**Description of the task:** Copy the data that follows exactly as it is, excluding all pictures.
+===+
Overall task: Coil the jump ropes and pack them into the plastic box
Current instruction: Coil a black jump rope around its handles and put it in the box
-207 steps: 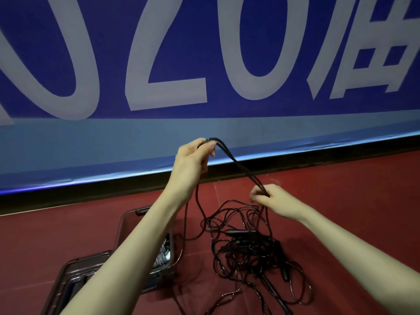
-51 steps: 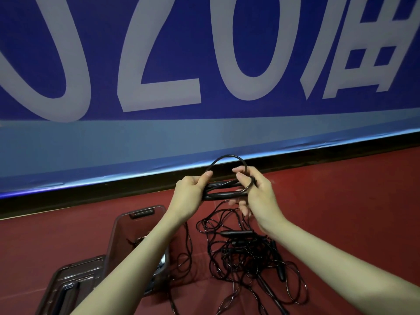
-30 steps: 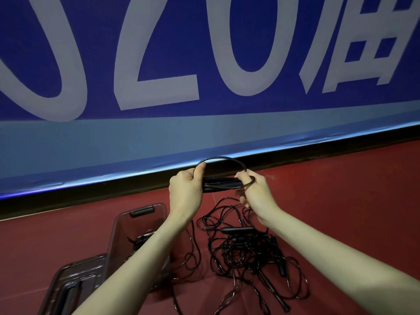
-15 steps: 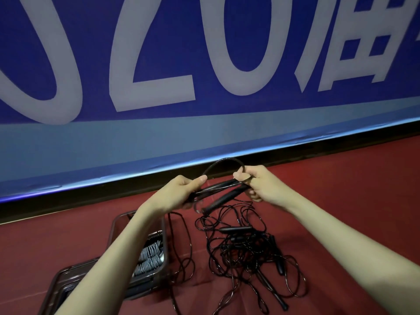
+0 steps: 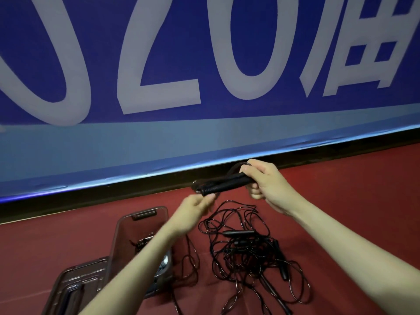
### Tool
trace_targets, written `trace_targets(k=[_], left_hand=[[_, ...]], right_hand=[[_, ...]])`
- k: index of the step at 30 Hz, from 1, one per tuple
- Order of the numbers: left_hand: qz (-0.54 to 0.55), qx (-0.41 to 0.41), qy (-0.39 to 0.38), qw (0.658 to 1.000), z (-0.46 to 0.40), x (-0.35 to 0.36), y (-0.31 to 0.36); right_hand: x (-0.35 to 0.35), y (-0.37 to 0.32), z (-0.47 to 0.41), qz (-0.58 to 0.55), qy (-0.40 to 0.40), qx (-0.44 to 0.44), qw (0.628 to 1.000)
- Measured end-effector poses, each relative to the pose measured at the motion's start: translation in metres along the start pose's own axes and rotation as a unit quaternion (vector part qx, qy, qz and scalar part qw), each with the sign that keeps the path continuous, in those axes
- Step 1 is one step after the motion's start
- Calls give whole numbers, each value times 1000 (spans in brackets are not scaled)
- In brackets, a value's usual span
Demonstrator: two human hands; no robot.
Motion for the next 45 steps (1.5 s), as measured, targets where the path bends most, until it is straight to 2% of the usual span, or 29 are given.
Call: trace_targets(k=[2,4,8,12,18,20,23,28,32,34,39,42,45], left_hand=[[-4,11,-39,999,7,25,17],[-64,53,-52,995,13,43,36],[-251,122,-76,957,18,54,63],[-358,221,-66,905,24,47,79],[-382,369,-29,847,27,24,93],[-374,392,3,840,24,9,95],[-366,376,48,850,16,-11,94],[-317,284,84,901,6,-30,84],[-193,196,-31,961,-4,-33,72],[-114,175,-46,977,-5,-30,69],[13,155,-42,987,-4,-21,65],[84,141,-25,986,-4,-15,66],[67,104,-12,992,2,-1,64]], right_hand=[[-2,3,-4,1,70,-24,997],[-8,8,-10,22,137,-41,989],[-20,18,-13,225,210,-92,947],[-18,20,-7,310,197,-117,923],[-16,23,-3,411,108,-131,896],[-16,24,1,419,75,-121,897],[-13,24,10,410,11,-118,904],[-6,19,24,360,-56,-128,922],[-1,11,35,329,-102,-122,931],[3,7,38,281,-135,-99,945],[10,-3,42,119,-177,-64,975],[10,-11,39,80,-162,-88,980],[9,-15,35,63,-119,-103,986]])
Point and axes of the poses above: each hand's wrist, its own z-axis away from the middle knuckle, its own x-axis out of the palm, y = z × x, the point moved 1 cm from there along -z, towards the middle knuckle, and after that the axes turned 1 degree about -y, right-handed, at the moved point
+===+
**Task solution:**
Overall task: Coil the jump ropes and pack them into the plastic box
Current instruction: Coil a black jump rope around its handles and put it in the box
-207 steps: 
-51 steps: 
-30 steps: 
-15 steps: 
+0 steps: 
### Tool
trace_targets, written `trace_targets(k=[_], left_hand=[[_, ...]], right_hand=[[_, ...]])`
- k: index of the step at 30 Hz, from 1, one per tuple
- Order of the numbers: left_hand: qz (-0.54 to 0.55), qx (-0.41 to 0.41), qy (-0.39 to 0.38), qw (0.658 to 1.000), z (-0.46 to 0.40), x (-0.35 to 0.36), y (-0.31 to 0.36); right_hand: x (-0.35 to 0.35), y (-0.37 to 0.32), z (-0.47 to 0.41), qz (-0.58 to 0.55), qy (-0.40 to 0.40), qx (-0.44 to 0.44), qw (0.628 to 1.000)
- Measured end-effector poses, each relative to the pose measured at the motion's start: translation in metres along the start pose's own axes and rotation as a unit quaternion (vector part qx, qy, qz and scalar part qw), each with the sign that keeps the path continuous, in those axes
- Step 1 is one step after the motion's start
- Calls give whole numbers, each value times 1000 (spans in brackets are not scaled)
- In brackets, a value's usual span
Demonstrator: two human hands; no robot.
Motion for the next 45 steps (1.5 s), as measured, targets where the path bends most, until it is straight to 2% of the usual span, or 29 are given.
Call: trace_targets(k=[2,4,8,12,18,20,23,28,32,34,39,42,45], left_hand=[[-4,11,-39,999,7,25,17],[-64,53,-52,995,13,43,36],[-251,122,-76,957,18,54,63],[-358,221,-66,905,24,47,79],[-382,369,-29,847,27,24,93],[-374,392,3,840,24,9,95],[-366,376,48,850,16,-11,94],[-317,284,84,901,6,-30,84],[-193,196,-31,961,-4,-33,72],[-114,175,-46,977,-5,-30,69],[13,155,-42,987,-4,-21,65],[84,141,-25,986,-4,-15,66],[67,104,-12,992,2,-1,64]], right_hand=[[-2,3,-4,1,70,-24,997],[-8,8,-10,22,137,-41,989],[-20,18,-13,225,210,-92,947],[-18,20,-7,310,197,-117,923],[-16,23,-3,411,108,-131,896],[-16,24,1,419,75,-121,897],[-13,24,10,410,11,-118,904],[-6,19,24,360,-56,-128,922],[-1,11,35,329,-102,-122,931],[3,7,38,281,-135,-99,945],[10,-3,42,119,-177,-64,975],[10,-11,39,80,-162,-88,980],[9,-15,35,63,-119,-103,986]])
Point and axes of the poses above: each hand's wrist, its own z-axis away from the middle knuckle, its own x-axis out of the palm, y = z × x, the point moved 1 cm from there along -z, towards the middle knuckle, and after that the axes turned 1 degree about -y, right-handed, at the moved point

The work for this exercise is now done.